Re-run a cell when a button is pressed¶
Use cases. For example, you have a cell showing a random sample of data, and you want to resample on button press.
Recipe.
- Import packages
- Create a button without a value, to function as a trigger.
- Reference the button in another cell.
# the button acts as a trigger: every time it is clicked, this cell is run
button
# Replace with your custom logic
import random
random.randint(0, 100)
Run a cell when a button is pressed, but not before¶
Use cases. Wait for confirmation before executing downstream cells (similar to a form).
Recipe.
- Import packages
- Create a counter button.
- Only execute when the count is greater than 0.
# Don't run this cell if the button hasn't been clicked, using mo.stop.
# Alternatively, use an if expression.
mo.stop(button.value == 0)
mo.md(f"The button was clicked {button.value} times")

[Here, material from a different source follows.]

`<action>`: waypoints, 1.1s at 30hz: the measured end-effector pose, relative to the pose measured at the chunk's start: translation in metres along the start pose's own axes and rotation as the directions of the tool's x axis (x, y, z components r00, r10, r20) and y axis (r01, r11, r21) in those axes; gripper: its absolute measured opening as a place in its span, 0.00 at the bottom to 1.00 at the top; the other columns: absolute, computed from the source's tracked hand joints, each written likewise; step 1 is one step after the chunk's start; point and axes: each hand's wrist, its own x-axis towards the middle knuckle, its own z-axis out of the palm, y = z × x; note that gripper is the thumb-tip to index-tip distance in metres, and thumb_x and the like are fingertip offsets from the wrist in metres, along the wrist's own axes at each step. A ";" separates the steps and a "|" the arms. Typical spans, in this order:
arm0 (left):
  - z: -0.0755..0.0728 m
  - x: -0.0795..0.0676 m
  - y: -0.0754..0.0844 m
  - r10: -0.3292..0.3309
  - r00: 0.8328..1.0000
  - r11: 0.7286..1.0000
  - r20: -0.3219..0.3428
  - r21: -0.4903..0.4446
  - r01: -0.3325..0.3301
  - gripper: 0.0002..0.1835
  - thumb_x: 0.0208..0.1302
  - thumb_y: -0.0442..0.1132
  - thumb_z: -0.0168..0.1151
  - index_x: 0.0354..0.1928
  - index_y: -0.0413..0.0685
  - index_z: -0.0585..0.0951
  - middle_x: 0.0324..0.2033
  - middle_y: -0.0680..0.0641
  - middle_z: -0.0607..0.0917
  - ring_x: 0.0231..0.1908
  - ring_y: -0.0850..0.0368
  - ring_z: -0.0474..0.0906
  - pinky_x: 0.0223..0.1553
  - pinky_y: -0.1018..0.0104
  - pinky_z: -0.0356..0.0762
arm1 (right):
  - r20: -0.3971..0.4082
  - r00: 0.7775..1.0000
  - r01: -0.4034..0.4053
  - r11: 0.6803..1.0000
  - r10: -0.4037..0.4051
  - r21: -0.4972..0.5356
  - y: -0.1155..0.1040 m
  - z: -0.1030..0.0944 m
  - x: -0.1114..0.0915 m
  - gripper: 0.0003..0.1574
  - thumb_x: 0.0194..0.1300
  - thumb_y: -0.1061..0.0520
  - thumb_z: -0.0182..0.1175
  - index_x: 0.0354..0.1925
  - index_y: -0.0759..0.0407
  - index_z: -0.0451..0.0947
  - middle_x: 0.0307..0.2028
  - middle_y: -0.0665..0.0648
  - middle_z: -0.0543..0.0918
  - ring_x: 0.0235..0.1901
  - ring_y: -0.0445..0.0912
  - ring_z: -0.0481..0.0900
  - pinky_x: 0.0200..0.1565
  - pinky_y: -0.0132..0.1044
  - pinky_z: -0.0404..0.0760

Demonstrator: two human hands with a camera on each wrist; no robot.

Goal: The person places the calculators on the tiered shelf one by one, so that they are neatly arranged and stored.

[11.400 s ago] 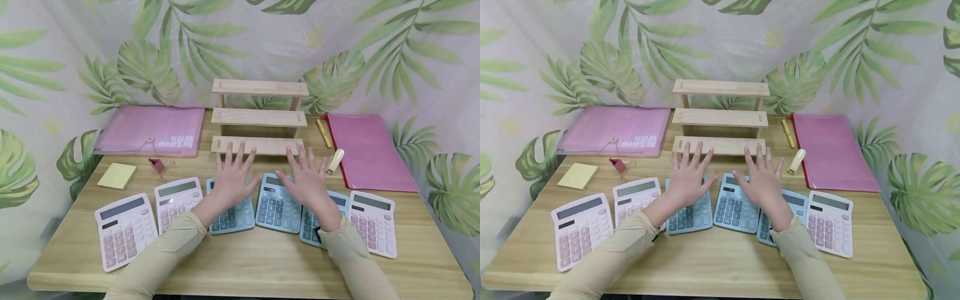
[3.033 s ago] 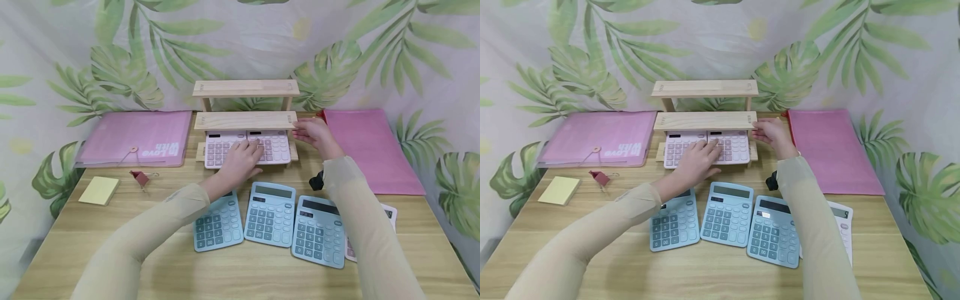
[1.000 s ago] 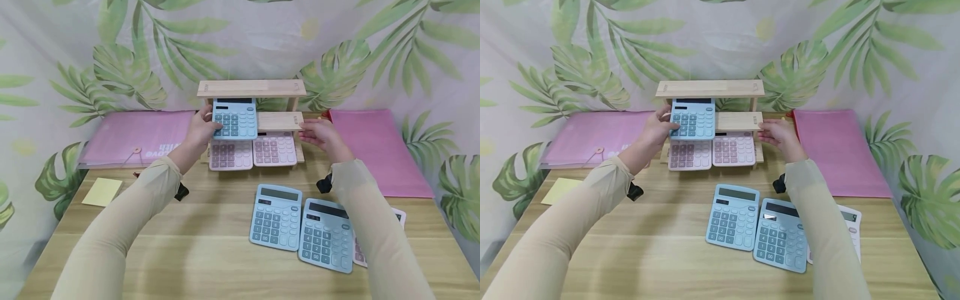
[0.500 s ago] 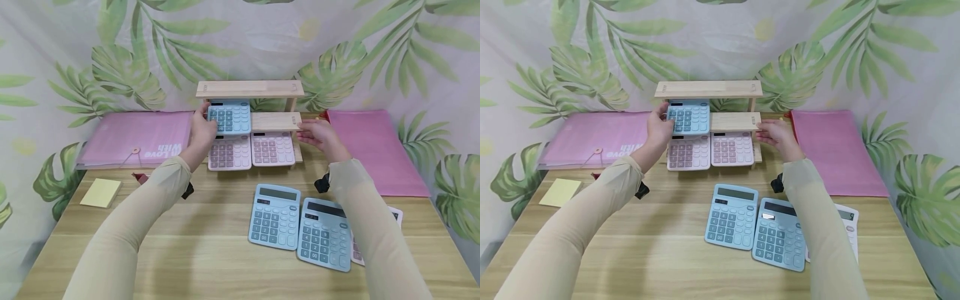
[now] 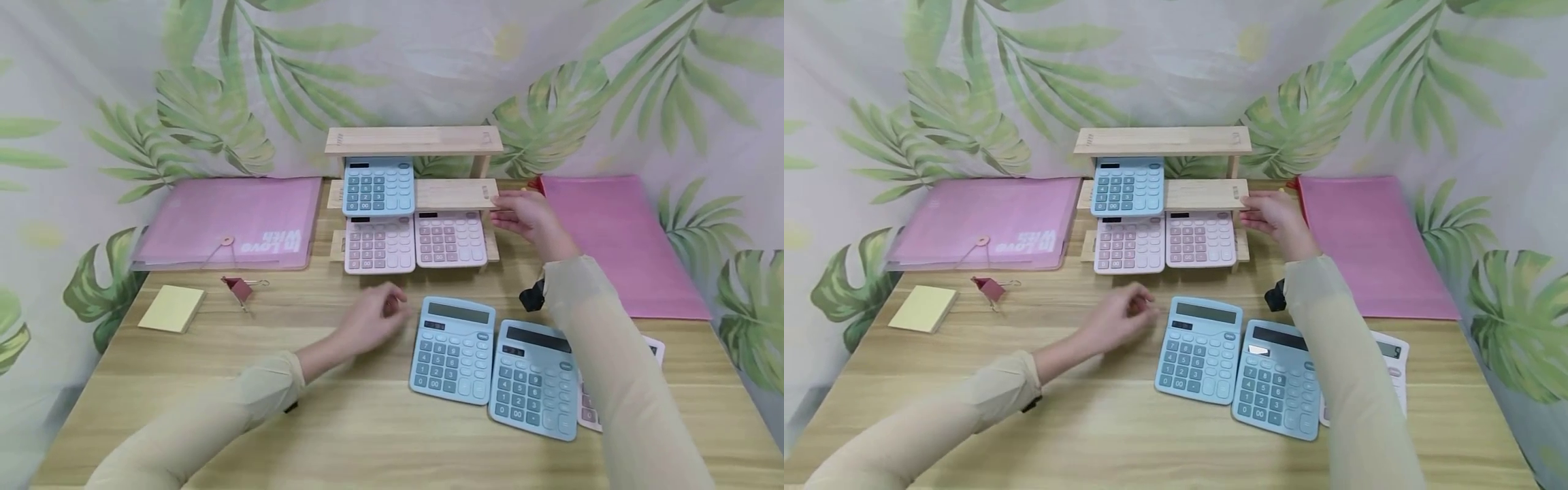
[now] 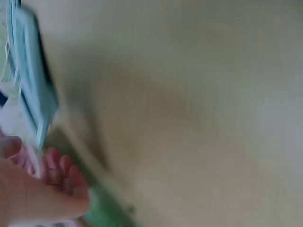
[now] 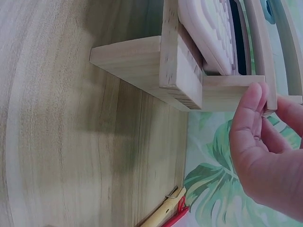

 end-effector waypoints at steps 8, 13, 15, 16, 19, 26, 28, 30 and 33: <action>0.037 -0.008 0.001 -0.128 0.989 0.991 0.074 0.045 0.125 0.23 0.50 0.51 0.68 0.46 0.46 0.81 0.49 0.47 0.74 0.53 0.51 0.63 0.56 0.55 0.65 | 0.026 1.000 -0.011 0.999 0.012 -0.042 0.000 0.004 -0.002 0.38 0.67 0.59 0.51 0.70 0.64 0.48 0.27 0.47 0.81 0.26 0.38 0.81 0.41 0.28 0.83; 0.033 -0.022 0.000 -0.073 0.986 0.962 0.147 -0.252 0.108 0.17 0.59 0.41 0.63 0.48 0.44 0.73 0.48 0.45 0.77 0.52 0.53 0.72 0.56 0.61 0.73 | 0.020 1.000 -0.006 1.000 0.006 -0.014 0.000 0.004 -0.002 0.37 0.67 0.60 0.51 0.70 0.65 0.49 0.25 0.48 0.81 0.25 0.39 0.81 0.38 0.28 0.84; 0.027 -0.028 0.001 -0.064 0.977 0.904 0.205 -0.404 0.144 0.17 0.62 0.38 0.59 0.51 0.44 0.68 0.48 0.40 0.79 0.46 0.53 0.78 0.49 0.62 0.81 | 0.014 1.000 -0.002 1.000 0.002 -0.009 0.000 0.002 -0.002 0.37 0.67 0.60 0.51 0.69 0.64 0.50 0.25 0.48 0.81 0.25 0.39 0.81 0.38 0.28 0.84; 0.024 -0.030 0.002 -0.073 0.970 0.868 0.231 -0.465 0.176 0.18 0.63 0.37 0.58 0.53 0.44 0.66 0.48 0.38 0.79 0.43 0.52 0.80 0.44 0.61 0.84 | 0.008 1.000 -0.001 1.000 0.001 -0.005 -0.001 0.001 -0.002 0.37 0.67 0.60 0.52 0.69 0.64 0.51 0.25 0.48 0.81 0.25 0.39 0.81 0.38 0.28 0.84; 0.010 -0.026 0.012 -0.171 0.952 0.776 0.253 -0.560 0.289 0.21 0.63 0.39 0.57 0.56 0.45 0.65 0.47 0.35 0.79 0.36 0.53 0.83 0.37 0.60 0.85 | 0.009 1.000 0.004 1.000 -0.004 -0.012 -0.001 -0.001 -0.002 0.37 0.67 0.60 0.52 0.69 0.64 0.51 0.25 0.48 0.82 0.25 0.39 0.81 0.39 0.29 0.84; -0.039 0.040 0.058 -0.353 0.924 0.612 0.144 -0.712 0.345 0.27 0.59 0.45 0.61 0.59 0.48 0.68 0.47 0.42 0.80 0.36 0.52 0.83 0.43 0.62 0.84 | 0.022 1.000 -0.004 1.000 0.004 -0.012 -0.003 -0.005 -0.004 0.39 0.66 0.59 0.53 0.70 0.63 0.49 0.27 0.49 0.81 0.27 0.39 0.82 0.41 0.29 0.84; -0.050 0.064 0.071 -0.361 0.929 0.624 0.087 -0.717 0.310 0.27 0.59 0.45 0.62 0.60 0.47 0.68 0.47 0.44 0.80 0.36 0.53 0.83 0.42 0.64 0.84 | 0.021 1.000 -0.005 1.000 0.005 -0.013 -0.002 -0.005 -0.003 0.39 0.66 0.59 0.52 0.70 0.63 0.49 0.26 0.48 0.82 0.27 0.39 0.82 0.39 0.28 0.84; -0.056 0.087 0.081 -0.367 0.930 0.651 0.036 -0.704 0.284 0.27 0.59 0.45 0.62 0.60 0.46 0.69 0.47 0.44 0.79 0.35 0.54 0.83 0.39 0.65 0.85 | 0.010 1.000 -0.003 1.000 0.004 -0.026 -0.001 -0.003 -0.002 0.38 0.66 0.59 0.53 0.70 0.62 0.50 0.25 0.47 0.82 0.26 0.38 0.81 0.37 0.27 0.84; -0.061 0.113 0.091 -0.378 0.926 0.684 -0.009 -0.677 0.272 0.26 0.61 0.44 0.61 0.60 0.44 0.70 0.46 0.44 0.80 0.30 0.57 0.82 0.36 0.65 0.85 | -0.013 1.000 0.002 0.999 -0.003 -0.051 0.000 -0.002 0.001 0.38 0.66 0.57 0.53 0.70 0.61 0.52 0.23 0.46 0.81 0.26 0.37 0.81 0.33 0.26 0.83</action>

Reveal an output when a button is pressed¶
Use cases. Incrementally reveal a user interface.
Recipe.
- Import packages
- Create a counter button.
- Show an output after the button is clicked.
Caching¶
Cache function outputs in memory¶
Use case. Because marimo runs cells automatically as code and UI elements change, it can be helpful to cache expensive intermediate computations. For example, perhaps your notebook computes t-SNE, UMAP, or PyMDE embeddings, and exposes their parameters as UI elements. Caching the embeddings for different configurations of the elements would greatly speed up your notebook.
Recipe.
- Use
mo.cache
to cache function outputs given inputs.
import marimo as mo
@mo.cache
def compute_predictions(problem_parameters):
# replace with your own function/parameters
...
Whenever compute_predictions
is called with a value of problem_parameters
it has not seen, it will compute the predictions and store them in a cache. The
next time it is called with the same parameters, instead of recomputing the
predictions, it will return the previously computed value from the cache.

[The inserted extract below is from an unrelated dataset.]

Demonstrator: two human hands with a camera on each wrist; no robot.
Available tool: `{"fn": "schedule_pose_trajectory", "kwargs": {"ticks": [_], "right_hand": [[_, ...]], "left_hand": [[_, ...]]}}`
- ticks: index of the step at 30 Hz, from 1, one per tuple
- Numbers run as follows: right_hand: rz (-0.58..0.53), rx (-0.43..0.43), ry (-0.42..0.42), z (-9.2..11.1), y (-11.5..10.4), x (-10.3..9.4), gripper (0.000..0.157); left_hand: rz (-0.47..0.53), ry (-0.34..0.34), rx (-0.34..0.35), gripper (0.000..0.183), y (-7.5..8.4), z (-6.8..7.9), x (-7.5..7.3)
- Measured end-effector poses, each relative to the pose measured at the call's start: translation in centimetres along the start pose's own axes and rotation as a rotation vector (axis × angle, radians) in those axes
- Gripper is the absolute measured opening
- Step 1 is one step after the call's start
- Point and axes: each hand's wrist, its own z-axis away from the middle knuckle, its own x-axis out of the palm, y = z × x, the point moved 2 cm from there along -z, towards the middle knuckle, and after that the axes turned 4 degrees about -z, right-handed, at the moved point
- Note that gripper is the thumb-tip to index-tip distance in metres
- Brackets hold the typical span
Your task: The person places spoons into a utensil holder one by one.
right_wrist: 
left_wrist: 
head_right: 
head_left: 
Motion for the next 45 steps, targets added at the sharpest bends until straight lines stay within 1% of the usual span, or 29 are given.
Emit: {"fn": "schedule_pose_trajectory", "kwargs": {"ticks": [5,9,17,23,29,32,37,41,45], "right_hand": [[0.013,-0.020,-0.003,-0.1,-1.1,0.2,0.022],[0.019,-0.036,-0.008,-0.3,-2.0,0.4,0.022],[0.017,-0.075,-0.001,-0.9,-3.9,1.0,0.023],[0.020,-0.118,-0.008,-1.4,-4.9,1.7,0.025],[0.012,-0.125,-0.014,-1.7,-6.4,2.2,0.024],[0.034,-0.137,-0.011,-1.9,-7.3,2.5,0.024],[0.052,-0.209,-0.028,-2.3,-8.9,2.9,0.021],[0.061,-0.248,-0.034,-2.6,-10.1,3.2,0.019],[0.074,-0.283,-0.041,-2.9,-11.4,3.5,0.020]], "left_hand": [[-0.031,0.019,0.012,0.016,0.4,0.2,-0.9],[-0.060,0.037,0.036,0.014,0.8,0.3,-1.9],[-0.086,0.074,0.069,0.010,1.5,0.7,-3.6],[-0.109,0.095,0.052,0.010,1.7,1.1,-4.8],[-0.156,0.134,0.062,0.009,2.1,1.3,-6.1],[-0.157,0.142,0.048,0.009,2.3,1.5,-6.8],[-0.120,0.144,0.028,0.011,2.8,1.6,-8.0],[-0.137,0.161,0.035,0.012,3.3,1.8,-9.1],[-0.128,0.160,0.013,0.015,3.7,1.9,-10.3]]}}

Persistent caching for very expensive computations¶
Use case. If you are using marimo to capture very compute intensive
results, you may want to save the state of your computations to disk. Ideally,
if you update your code, then this save should be invalidated. It may also be
advantageous to add UI elements to explore your results, without having to
recompute expensive computations. You can achieve this with
mo.persistent_cache
.
Recipe.
- Use
mo.persistent_cache
to cache blocks of code to disk.
import marimo as mo
with mo.persistent_cache("my_cache"):
# This block of code, and results will be cached to disk
...
If the execution conditions are the same, then cache will load results from disk, and populate variable definitions.